To do -
Reproduce the opening lines of the records exactly, please, stopping after the line that contains "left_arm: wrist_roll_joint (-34".

Source material -
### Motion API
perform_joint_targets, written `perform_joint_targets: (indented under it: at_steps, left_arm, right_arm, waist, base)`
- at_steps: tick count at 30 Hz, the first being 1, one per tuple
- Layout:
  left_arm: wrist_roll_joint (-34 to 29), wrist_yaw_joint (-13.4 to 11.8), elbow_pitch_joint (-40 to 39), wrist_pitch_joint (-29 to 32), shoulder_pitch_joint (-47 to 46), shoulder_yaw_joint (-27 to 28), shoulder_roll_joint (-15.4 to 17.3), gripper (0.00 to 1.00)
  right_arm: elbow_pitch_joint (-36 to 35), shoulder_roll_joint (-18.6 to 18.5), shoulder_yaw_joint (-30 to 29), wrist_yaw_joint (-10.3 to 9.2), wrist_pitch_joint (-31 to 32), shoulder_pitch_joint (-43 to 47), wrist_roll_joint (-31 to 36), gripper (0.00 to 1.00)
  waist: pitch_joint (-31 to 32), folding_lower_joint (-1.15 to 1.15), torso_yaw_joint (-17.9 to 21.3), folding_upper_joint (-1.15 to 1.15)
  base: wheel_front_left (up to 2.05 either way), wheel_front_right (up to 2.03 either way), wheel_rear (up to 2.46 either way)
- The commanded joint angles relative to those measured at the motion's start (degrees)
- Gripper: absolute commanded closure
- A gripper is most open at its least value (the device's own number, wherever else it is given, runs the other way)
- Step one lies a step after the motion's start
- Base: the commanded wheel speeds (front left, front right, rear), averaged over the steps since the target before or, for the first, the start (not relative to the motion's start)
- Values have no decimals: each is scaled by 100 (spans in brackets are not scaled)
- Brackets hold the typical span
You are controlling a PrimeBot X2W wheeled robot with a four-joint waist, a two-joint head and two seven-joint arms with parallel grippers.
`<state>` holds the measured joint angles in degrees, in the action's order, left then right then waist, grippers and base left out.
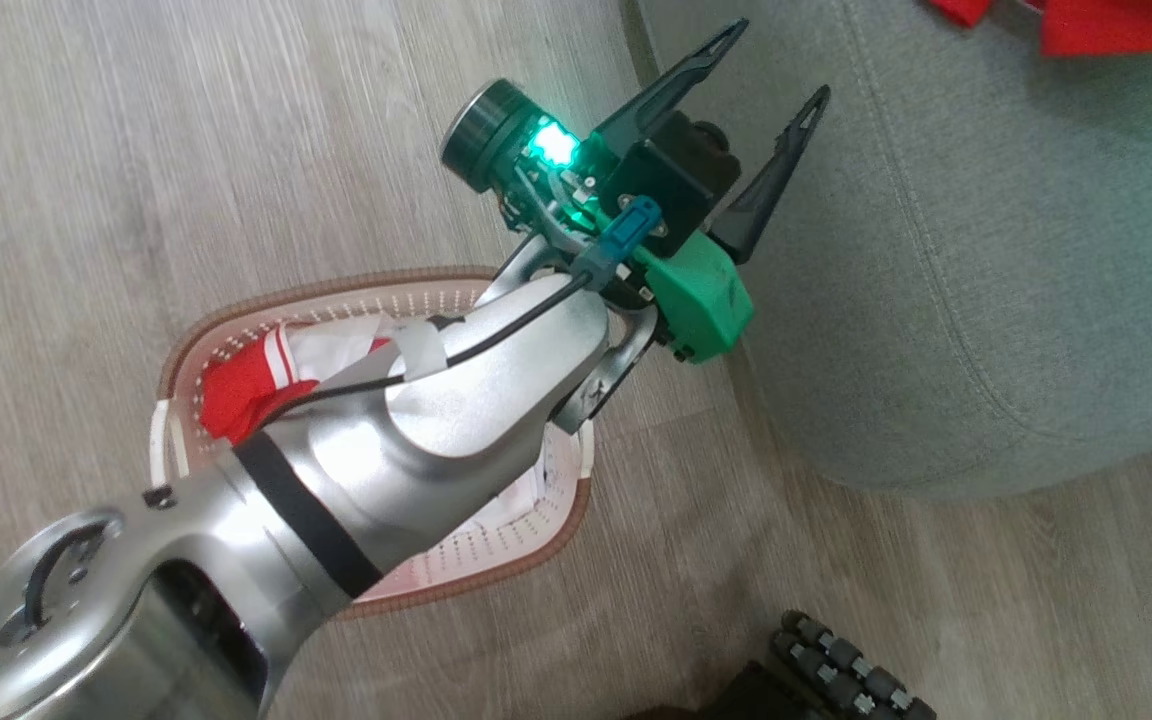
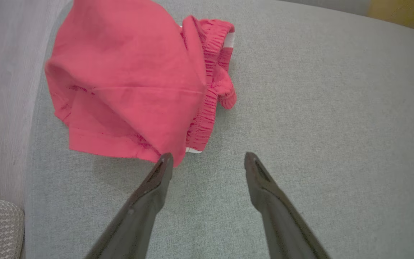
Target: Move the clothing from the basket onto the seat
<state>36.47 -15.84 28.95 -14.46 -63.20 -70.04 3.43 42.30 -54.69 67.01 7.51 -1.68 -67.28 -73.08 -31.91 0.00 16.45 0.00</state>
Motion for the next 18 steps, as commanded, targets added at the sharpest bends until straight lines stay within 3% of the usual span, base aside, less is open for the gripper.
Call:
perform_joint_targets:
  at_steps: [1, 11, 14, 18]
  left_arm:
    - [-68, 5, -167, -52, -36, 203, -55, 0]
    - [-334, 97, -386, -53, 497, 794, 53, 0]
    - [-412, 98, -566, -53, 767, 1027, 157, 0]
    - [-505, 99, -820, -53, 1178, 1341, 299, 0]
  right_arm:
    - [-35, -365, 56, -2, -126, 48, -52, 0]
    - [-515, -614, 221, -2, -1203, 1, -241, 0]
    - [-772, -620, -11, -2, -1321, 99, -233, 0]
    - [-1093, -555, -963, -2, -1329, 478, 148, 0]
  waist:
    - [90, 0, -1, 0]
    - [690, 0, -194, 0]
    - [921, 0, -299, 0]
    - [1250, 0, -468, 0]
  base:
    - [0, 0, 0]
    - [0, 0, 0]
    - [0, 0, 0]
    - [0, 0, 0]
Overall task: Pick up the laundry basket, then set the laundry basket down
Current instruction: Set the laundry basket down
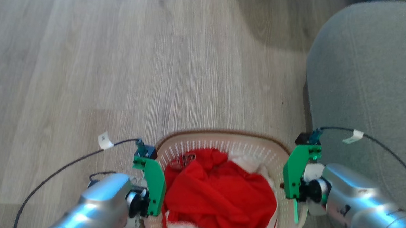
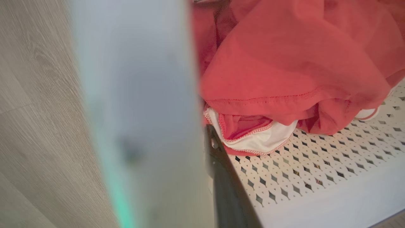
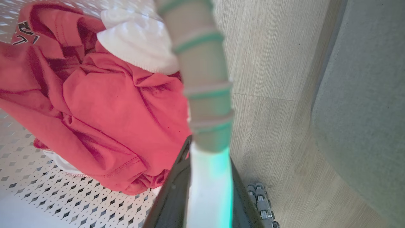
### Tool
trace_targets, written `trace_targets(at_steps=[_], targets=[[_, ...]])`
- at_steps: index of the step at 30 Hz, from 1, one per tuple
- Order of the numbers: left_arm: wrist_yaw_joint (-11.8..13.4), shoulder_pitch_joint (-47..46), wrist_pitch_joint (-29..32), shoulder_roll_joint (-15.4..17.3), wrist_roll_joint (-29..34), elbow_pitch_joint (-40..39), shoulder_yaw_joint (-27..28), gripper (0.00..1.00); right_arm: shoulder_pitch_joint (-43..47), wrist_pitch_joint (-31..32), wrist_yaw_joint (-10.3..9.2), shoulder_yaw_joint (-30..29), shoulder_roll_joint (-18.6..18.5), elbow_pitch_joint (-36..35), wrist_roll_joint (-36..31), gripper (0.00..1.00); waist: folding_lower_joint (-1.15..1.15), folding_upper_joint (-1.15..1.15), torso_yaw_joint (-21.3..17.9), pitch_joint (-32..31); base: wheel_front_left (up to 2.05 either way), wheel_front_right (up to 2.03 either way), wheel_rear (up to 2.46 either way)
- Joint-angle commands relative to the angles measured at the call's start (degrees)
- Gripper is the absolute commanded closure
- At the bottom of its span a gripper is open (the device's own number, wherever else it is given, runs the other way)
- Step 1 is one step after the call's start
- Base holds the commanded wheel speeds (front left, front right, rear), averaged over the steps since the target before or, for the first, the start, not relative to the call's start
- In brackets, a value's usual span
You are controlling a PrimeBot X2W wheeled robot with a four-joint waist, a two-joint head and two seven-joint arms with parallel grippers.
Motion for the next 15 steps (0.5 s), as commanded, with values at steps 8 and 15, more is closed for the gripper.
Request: trace_targets(at_steps=[8, 15], targets=[[-1.9, -6.5, -6.4, -2.0, 3.6, -1.3, -0.2, 1.00, -4.7, -4.9, 1.42, 0.4, -1.4, -4.5, -2.4, 1.00, 0.00, 0.00, -0.3, 10.6, 0.00, 0.00, 0.00], [0.4, -9.5, -11.0, -2.0, 5.1, -3.8, -0.2, 1.00, -7.9, -11.1, 1.42, 0.3, -3.2, -6.9, -3.0, 1.00, 0.00, 0.00, -0.6, 18.9, 0.00, 0.00, 0.00]])
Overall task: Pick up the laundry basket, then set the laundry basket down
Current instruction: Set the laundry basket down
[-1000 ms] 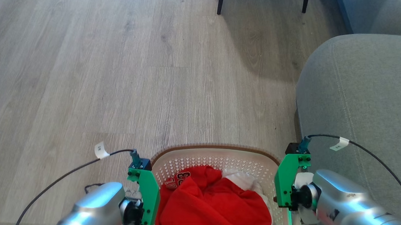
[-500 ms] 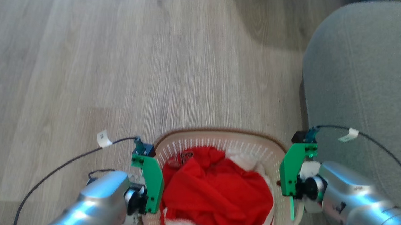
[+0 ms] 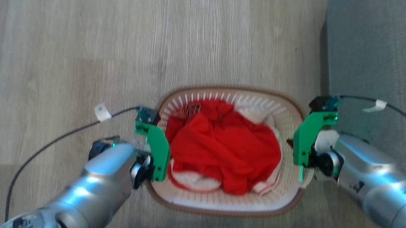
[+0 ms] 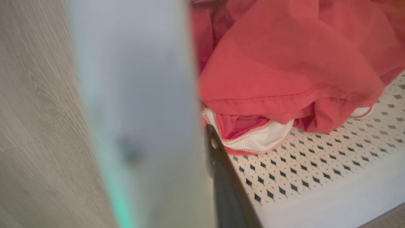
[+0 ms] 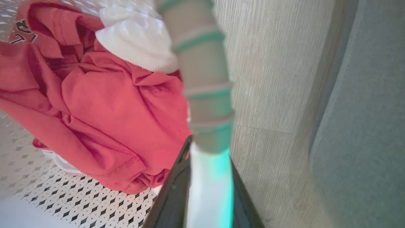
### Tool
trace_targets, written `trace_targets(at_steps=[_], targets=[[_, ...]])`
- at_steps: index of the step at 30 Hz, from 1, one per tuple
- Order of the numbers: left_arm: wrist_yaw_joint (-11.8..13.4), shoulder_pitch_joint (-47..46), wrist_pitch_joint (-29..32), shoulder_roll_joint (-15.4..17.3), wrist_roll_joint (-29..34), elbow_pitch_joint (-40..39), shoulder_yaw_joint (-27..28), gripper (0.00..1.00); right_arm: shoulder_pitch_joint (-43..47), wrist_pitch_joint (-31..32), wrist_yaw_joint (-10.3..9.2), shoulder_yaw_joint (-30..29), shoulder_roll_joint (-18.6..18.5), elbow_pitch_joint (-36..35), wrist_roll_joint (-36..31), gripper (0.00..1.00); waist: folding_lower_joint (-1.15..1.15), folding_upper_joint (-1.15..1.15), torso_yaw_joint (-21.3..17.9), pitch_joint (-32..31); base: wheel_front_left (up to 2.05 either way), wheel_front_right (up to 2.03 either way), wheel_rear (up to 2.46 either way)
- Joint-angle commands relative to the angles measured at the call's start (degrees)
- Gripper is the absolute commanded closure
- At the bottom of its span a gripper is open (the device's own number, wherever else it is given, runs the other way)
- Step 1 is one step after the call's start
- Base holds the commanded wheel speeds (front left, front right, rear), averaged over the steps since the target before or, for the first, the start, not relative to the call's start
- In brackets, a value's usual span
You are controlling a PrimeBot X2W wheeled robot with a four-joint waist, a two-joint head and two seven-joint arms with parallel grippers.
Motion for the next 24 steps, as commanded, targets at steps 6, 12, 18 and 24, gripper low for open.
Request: trace_targets(at_steps=[6, 12, 18, 24], targets=[[2.3, -4.4, -6.8, -1.3, 3.8, -4.2, -0.3, 1.00, -3.0, -5.6, 1.41, 0.5, 0.1, -3.3, -1.9, 1.00, -0.02, 0.00, -0.6, 9.4, 0.00, 0.00, 0.00], [4.9, -6.0, -10.5, -1.3, 5.3, -6.0, -0.3, 1.00, -4.4, -10.4, 1.41, 0.6, -1.0, -3.1, -3.5, 1.00, -0.02, 0.00, -0.8, 15.2, 0.00, 0.00, 0.00], [6.0, -7.6, -11.9, -1.3, 6.5, -6.1, -0.3, 1.00, -5.5, -13.6, 1.41, 0.7, -1.0, -2.9, -3.8, 1.00, -0.02, 0.00, -1.3, 19.7, 0.00, 0.00, 0.00], [7.2, -9.5, -14.0, -1.3, 5.7, -6.5, -0.3, 1.00, -7.6, -18.1, 1.41, 0.7, -0.8, -2.7, -6.0, 1.00, -0.02, 0.00, -1.7, 23.3, 0.00, 0.00, 0.00]])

Problem solution -
### Motion API
perform_joint_targets, written `perform_joint_targets: (indented under it: at_steps, left_arm, right_arm, waist, base)`
- at_steps: tick count at 30 Hz, the first being 1, one per tuple
- Layout:
  left_arm: wrist_roll_joint (-34 to 29), wrist_yaw_joint (-13.4 to 11.8), elbow_pitch_joint (-40 to 39), wrist_pitch_joint (-29 to 32), shoulder_pitch_joint (-47 to 46), shoulder_yaw_joint (-27 to 28), shoulder_roll_joint (-15.4 to 17.3), gripper (0.00 to 1.00)

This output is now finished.